I am proud to say these changes are just the beginning. As of yesterday, when you renew or purchase a health insurance plan, you don't have to worry about lifetime limits. We know what happens: If you get sick, if you live in Akron or Youngstown and you get very sick and spend a lot of time in the hospital, insurance companies--it is called rescission--will simply cancel your insurance because you exceeded the lifetime limits they set up. Well, no more lifetime limits because of this bill.
From now on, recommended preventive services, immunizations, mammograms, and other recommended screenings, will be covered without a copay or deductible. We want people to get screened, to get preventive care. It saves their health, and it saves all of us money. So they can get less expensive health care. For them, taking away their requirement to pay copays and deductibles will make a huge difference.

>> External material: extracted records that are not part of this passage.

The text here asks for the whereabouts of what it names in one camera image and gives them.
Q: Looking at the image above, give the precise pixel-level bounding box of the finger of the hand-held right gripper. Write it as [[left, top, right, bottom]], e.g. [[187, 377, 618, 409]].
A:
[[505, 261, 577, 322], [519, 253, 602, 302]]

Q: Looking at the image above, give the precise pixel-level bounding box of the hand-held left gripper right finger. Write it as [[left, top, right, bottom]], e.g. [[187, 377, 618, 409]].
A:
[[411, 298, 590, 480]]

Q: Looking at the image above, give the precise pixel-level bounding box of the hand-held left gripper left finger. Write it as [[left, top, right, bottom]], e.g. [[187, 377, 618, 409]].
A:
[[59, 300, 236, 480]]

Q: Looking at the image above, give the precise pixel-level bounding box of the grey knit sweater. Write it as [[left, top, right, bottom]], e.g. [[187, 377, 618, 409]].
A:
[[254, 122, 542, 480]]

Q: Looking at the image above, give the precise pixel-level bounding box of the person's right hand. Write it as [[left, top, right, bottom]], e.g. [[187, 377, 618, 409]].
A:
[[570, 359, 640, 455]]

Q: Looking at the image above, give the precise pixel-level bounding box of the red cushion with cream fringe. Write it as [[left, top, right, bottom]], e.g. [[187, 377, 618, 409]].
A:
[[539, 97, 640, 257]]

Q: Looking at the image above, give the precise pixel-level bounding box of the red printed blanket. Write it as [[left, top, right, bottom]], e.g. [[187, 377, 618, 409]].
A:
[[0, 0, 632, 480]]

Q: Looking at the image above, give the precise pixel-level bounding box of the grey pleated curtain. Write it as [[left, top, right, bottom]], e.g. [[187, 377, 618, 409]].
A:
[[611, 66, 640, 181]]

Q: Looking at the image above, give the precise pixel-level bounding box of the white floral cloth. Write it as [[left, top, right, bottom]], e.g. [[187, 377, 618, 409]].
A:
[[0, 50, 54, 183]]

There are now new restrictions on private insurers from placing unreasonable limits on your coverage. Patients can access out-of-network emergency room services and children can no longer be denied insurance because of a preexisting condition. Think of the parents we talk to who have a child who is sick and can't get insurance because that child has a preexisting condition, as if a parent wanted it that way. Now we have fixed this.

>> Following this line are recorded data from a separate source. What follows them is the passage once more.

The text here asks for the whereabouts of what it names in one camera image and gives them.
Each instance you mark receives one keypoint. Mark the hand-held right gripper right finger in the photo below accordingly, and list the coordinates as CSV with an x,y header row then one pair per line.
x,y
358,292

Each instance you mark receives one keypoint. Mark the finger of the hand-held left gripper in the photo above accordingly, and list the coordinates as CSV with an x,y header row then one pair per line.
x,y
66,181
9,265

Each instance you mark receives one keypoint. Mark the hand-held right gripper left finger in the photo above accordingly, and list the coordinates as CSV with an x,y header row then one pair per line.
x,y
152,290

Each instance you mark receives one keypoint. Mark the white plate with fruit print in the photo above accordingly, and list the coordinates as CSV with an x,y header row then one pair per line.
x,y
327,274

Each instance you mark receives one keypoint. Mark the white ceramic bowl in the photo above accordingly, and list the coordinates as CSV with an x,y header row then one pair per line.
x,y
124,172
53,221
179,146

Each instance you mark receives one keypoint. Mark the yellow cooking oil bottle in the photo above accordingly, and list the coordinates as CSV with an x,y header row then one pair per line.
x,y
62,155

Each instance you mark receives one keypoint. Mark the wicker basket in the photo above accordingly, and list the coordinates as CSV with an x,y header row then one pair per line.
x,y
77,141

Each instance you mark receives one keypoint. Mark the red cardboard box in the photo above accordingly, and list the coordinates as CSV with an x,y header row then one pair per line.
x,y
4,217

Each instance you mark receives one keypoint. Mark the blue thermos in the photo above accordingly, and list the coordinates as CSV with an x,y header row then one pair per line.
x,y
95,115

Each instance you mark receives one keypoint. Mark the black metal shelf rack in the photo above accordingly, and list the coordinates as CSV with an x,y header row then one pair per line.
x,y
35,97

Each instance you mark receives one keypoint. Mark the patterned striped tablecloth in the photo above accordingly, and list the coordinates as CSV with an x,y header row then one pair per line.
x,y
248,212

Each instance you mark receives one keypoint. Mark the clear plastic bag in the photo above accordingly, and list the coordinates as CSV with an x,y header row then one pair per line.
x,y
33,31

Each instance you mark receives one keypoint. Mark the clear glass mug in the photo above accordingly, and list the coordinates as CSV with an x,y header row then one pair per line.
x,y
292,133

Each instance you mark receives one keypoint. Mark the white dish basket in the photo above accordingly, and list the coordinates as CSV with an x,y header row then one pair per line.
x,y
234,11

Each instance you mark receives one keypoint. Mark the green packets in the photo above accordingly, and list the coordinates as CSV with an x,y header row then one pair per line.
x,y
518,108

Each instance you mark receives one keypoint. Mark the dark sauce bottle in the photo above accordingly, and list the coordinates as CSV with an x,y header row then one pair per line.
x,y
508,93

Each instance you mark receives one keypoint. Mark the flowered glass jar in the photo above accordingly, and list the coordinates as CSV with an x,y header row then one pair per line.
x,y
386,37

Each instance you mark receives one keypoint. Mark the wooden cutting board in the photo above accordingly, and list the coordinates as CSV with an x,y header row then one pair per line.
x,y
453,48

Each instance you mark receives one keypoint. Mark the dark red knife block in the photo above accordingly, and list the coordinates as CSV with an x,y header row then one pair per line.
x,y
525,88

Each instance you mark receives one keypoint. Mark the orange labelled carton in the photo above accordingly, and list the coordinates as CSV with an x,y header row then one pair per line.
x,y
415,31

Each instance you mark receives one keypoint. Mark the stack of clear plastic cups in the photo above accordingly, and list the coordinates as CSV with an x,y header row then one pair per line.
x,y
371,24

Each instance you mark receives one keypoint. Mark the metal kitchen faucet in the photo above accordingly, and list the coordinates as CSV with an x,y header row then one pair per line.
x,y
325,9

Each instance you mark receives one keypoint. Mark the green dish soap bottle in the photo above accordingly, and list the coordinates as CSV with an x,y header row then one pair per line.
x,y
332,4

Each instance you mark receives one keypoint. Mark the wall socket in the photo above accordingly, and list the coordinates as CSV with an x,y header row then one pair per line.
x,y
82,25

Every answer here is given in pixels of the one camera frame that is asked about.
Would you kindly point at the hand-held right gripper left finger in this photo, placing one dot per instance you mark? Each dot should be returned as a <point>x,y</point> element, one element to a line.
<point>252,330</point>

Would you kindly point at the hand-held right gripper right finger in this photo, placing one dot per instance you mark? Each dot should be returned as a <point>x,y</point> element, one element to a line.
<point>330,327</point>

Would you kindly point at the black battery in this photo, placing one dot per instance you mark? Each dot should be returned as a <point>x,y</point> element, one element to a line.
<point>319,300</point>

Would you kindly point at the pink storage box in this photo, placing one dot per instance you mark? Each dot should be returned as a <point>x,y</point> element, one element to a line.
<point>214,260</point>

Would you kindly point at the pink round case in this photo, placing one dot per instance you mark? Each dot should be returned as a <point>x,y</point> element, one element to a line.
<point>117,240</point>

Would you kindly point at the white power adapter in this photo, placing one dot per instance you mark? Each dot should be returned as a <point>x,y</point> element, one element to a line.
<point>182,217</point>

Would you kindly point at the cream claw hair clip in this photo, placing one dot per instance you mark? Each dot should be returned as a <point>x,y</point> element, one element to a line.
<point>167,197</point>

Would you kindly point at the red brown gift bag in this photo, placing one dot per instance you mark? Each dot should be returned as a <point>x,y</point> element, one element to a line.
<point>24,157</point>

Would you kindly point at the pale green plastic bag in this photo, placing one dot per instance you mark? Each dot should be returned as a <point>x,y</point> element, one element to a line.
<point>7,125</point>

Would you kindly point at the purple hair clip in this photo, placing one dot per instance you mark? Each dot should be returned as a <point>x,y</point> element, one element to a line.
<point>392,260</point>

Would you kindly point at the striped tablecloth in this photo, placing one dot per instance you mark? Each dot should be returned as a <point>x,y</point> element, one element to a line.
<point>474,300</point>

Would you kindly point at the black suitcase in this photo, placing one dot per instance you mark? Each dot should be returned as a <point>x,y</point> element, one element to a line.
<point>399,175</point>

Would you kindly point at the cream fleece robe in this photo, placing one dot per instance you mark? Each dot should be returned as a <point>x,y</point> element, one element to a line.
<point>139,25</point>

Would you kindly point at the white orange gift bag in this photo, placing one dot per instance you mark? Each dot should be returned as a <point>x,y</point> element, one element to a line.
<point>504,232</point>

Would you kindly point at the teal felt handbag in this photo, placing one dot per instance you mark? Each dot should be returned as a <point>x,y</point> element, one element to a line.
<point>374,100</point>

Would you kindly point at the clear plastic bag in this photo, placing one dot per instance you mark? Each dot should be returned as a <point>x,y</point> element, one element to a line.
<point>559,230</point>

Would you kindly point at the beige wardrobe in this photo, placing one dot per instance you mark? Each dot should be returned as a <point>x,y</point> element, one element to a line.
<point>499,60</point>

The Presiding Officer was part of this debate, as all of us in this institution were, during last year and the beginning of this year when we passed this bill. We know what the opponents--people speaking mostly on behalf of the insurance industry, the drug industry, and people who just don't agree that we should do something like this--we know what they did. They lied about death panels. They spread half-truths about costs. They even labeled health care reform ``communism.''
They did the same thing with Medicare. I remember the same arguments when I was a kid. I was 12 years old, 13 years old when Medicare passed. They used the same arguments about Medicare. They said: The government is going to stand between you and your doctor. They said: It is going to turn the United States into the Soviet Union. They said: We are never going to be able to get health insurance again. It is going to be big government running our lives. I don't think they say that about Medicare anymore. They have tried to dismantle and privatize Medicare, but they know it has worked.
In the 1930s, these same people with the same philosophy campaigned against Social Security, saying it wouldn't work. In the 1960s, they campaigned against Medicare, saying it wouldn't work. Now they are campaigning against the health care law.

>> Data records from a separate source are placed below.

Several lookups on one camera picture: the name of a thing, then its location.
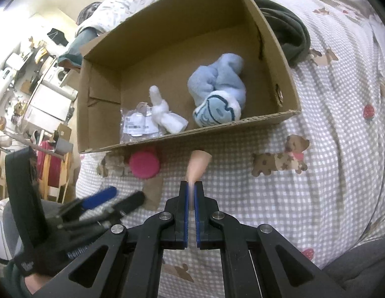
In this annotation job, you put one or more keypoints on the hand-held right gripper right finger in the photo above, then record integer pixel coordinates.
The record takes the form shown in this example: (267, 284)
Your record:
(198, 211)

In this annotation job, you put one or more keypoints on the pink round plush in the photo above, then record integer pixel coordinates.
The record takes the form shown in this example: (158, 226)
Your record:
(144, 164)

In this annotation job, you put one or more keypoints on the grey bin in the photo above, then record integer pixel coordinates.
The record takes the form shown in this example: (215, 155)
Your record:
(62, 146)

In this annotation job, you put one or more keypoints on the white sock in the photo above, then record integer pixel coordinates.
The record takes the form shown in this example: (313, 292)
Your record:
(167, 118)

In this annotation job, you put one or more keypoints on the white washing machine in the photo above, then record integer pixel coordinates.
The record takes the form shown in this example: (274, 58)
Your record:
(61, 74)

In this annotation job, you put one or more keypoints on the pink cloth on rack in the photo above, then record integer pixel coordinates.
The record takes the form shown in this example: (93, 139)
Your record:
(51, 164)

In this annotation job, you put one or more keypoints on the beige soft cone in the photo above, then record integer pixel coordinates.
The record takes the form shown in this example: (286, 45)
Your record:
(197, 164)

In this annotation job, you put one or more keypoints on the grey striped pillow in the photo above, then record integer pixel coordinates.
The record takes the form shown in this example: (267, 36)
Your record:
(88, 12)

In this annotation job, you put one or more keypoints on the teal pillow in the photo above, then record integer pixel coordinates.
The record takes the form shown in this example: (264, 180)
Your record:
(77, 46)

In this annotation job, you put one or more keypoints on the cardboard box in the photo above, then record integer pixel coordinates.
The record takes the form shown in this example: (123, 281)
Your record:
(180, 52)

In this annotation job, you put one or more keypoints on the person's left forearm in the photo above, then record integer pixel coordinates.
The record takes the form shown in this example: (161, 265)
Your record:
(17, 279)

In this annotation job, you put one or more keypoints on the dark grey garment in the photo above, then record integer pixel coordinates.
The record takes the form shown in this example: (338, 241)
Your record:
(288, 31)

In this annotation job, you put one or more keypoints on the black hanging garment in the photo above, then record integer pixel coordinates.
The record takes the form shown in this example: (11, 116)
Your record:
(57, 35)

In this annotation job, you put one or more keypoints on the person's right leg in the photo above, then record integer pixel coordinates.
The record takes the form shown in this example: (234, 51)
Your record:
(360, 270)

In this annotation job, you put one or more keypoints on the light blue fish plush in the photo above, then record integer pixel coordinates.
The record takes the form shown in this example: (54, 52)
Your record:
(217, 83)

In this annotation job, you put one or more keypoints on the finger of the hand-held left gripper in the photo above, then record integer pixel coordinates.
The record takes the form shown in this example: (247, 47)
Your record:
(99, 197)
(127, 203)

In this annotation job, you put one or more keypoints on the white low cabinet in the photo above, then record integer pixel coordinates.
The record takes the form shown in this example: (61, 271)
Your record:
(49, 105)

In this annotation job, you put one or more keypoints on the clear plastic packet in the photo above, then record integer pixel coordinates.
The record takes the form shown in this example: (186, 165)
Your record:
(136, 127)

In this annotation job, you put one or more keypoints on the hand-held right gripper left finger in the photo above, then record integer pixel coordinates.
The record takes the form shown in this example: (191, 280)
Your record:
(186, 211)

There are Republicans all over this country--not many voters, I don't think--who are talking about repealing the health care law. So what they are going to do is kick the 23-year-old off their parents' insurance. Now they are going to take away these tax breaks for small businesses to insure their employees. They are going to reinstate the doughnut hole. They are going to put more costs back on senior citizens, who finally are getting some help with their drug costs. I don't get it. They are going to bring back preexisting conditions. They are going to say it is OK again to deny somebody coverage for a preexisting condition. I don't think the public is going to buy that. I don't think this institution will vote that way.
It is important to recognize from where we have come. Most of all, it is important to think about individual human beings we have met who are affected so positively by this law. They are going to be able to get insurance. They are not going to be denied coverage if they have a preexisting condition. Businesses will be able to help their employees by covering them for insurance. Senior citizens are going to get significant help for their drug costs. What is not to like about that? That is why it is important that we stand firm as we mark this 6-month beginning of these changes that will make our health care system work better, be more responsive to people, and, most importantly, take care of individual Americans better than ever before.